One way is to spoil a canonical transformation. But in reality, canonical transformations are a very restricted subset of all possible transformations. Therefore, if you just 'randomly' pick a transformation, it is very likely not going to be canonical. All you have to do, once you picked it, is check that it is indeed not canonical, which you can do using the Poisson brackets.

Discussion

For simplicity, we'll stick to the case of one degree of freedom (so one $q$ and one $p$). Also, I'll assume that we are only considering differentiable transformations with a differentiable inverse, at least in some open set in the $q,\,p$-plane. (If your transformation fails to be differentiable, or fails to be invertible, or fails to have a differentiable inverse, it will also not be canonical. But I assume you are asking for transformations that fail to be canonical for other reasons.) Finally, I will only consider restricted canonical transformations, i.e. those that don't involve time $t$ explicitly.

How to check if a transformation is canonical

Whether or not a transformation is canonical can be checked using the Poisson brackets (with respect to the old coordinate and momentum), $\{Q,\,P\}=(\partial_{q}Q)(\partial_{p}P)-(\partial_{q}P)(\partial_{p}Q)$. Namely, since the Poisson brackets are invariant under canonical transformations, and $\{q,\,p\}=1$, it follows that if a transformation $q,\,p\to Q,\,P$ is canonical, with $Q$ the new coordinate and $P$ the new momentum, then $\{Q,\,P\}=1$. Equivalently, if $\{Q,\,P\}\neq 1$, the transformation is not canonical. It turns out that the converse is true as well: if $\{Q,\,P\}=1$, the transformation is canonical.

There are other ways, see e.g. here, but this one is adequate for our purposes.

Spoiling a canonical transformation

For example, recall that there is a canonical transformation that, in effect, exchanges coordinates and momenta: $Q=p$ and $P=-q$. Indeed, if you compute the Poisson bracket, you get $\{Q,\,P\}=1$. Now, if we modify this transformation in some way, chances are, the result will not be a canonical transformation.

So, how about $Q(q,p)=p$ and $P(q,p)=+q$? Computing the Poisson bracket, we find that $\{Q,\,P\}=-1$, and thus this transformation is not canonical.

One can ask various further questions here.
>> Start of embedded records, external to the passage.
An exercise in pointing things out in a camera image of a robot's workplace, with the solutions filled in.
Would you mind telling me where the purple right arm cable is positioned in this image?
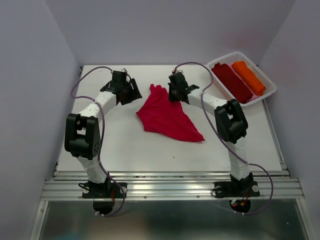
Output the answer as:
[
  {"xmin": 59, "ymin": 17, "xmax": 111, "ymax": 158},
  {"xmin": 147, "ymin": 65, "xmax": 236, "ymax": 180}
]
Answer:
[{"xmin": 173, "ymin": 61, "xmax": 273, "ymax": 216}]

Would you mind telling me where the orange rolled shirt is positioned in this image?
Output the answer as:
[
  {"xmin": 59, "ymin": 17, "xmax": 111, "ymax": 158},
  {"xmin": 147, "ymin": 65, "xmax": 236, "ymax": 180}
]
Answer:
[{"xmin": 231, "ymin": 61, "xmax": 266, "ymax": 96}]

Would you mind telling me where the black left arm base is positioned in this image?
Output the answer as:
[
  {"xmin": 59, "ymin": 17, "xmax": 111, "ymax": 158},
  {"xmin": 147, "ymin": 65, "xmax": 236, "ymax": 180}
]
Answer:
[{"xmin": 78, "ymin": 179, "xmax": 123, "ymax": 199}]

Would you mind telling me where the crimson red t shirt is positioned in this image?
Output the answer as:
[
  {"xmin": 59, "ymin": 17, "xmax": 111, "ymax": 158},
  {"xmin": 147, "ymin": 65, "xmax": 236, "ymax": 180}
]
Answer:
[{"xmin": 136, "ymin": 84, "xmax": 205, "ymax": 143}]

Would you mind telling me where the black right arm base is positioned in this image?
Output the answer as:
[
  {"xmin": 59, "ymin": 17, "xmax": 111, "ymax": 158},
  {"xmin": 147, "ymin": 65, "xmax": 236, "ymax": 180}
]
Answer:
[{"xmin": 211, "ymin": 173, "xmax": 260, "ymax": 199}]

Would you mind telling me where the white plastic basket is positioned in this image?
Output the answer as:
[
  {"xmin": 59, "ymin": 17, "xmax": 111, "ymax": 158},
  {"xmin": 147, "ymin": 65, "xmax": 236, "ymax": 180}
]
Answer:
[{"xmin": 207, "ymin": 51, "xmax": 277, "ymax": 107}]

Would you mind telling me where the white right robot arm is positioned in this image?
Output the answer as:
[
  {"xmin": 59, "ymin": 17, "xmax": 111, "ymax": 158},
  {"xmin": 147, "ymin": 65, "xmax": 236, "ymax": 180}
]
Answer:
[{"xmin": 168, "ymin": 72, "xmax": 252, "ymax": 195}]

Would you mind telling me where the dark red rolled shirt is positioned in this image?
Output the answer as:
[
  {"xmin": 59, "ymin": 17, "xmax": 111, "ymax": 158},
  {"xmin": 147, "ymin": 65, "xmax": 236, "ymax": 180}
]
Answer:
[{"xmin": 211, "ymin": 62, "xmax": 253, "ymax": 104}]

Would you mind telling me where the aluminium rail frame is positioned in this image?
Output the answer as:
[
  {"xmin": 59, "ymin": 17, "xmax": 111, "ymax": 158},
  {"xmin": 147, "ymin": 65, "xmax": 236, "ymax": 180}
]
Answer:
[{"xmin": 40, "ymin": 169, "xmax": 305, "ymax": 201}]

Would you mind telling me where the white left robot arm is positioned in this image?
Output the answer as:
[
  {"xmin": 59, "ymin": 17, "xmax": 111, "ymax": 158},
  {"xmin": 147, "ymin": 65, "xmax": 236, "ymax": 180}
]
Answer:
[{"xmin": 64, "ymin": 68, "xmax": 142, "ymax": 197}]

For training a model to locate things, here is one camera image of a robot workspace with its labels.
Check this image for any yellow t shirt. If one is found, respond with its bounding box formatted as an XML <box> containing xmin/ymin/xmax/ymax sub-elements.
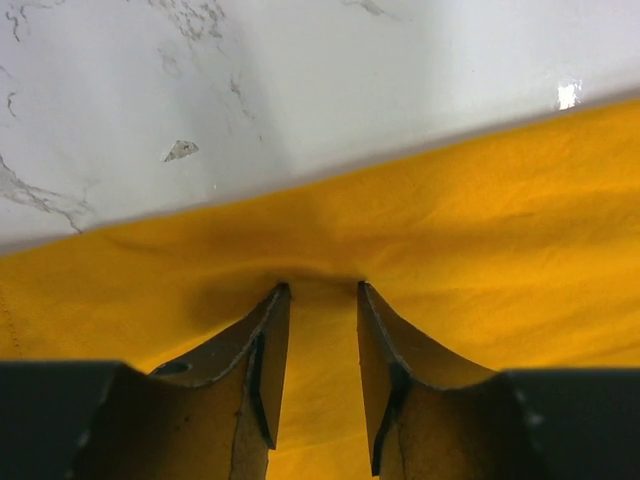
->
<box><xmin>1</xmin><ymin>101</ymin><xmax>639</xmax><ymax>479</ymax></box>

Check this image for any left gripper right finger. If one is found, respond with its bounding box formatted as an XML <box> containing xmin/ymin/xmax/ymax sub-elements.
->
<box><xmin>357</xmin><ymin>282</ymin><xmax>545</xmax><ymax>479</ymax></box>

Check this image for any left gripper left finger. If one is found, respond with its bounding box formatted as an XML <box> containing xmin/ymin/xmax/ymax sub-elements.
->
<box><xmin>74</xmin><ymin>283</ymin><xmax>291</xmax><ymax>479</ymax></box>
For example, if we want the new coordinate to be the old momentum ($Q=p$), what is the most general form of $P(q,p)$ so that the transformation $q,\,p\to Q,\,P$ is canonical, with $Q$ the new coordinate and $P$ the new momentum? Since the transformation is canonical if and only if the Poisson bracket is 1, we solve the equation $\{Q,\,P\}=-\partial P/\partial q = 1$. The solution is $P(q,\,p)=-q+f(p)$, where $f(p)$ is an arbitrary function of $p$. It follows that if $P(q,\,p)$ has any other form, the transformation will not be canonical. So, all of the following, and many more, fail to be canonical transformations:

$Q(q,\,p)=p$, $P(q,\,p)=-q^3$;
$Q(q,\,p)=p$, $P(q,\,p)=q\,p$;
$Q(q,\,p)=p$, $P(q,\,p)=e^{q}$;

and so on.

'Randomly' picking a transformation

As should be clear from the above, canonical transformations are a very restricted subset of all possible (differentiable and reversible) transformations. Thus, if you just take any old ('randomly chosen') transformation from $q$, $p$ to some $Q(q,\,p)$ and $P(q,\,p)$, it is extremely likely that it's not going to be canonical. So one 'method' of generating non-canonical transformations is to just try some crazy functions $Q(q,\,p)$ and $P(q,\,p)$, and compute their Poisson bracket. If the result isn't 1 (as will almost certainly turn out to be the case), voila, you have a non-canonical transformation. For example:

$Q(q,\,p)=q^3$, $P(q,\,p)=p^3$; $\{Q,\,P\}=9\, q^{2} p^{2}\neq 1$;
$Q(q,\,p)=\arctan (q\,p)$, $P(q,\,p)=\tanh p$; $\{Q,\,P\}=p\frac{\text{sech}^{2}p}{1+q^{2}p^{2}}\neq 1$.

And so on.

Answer 4

All reversible variable changes, especially those that help solve the differential equations, are good, although the "new" equations may not have a canonical form.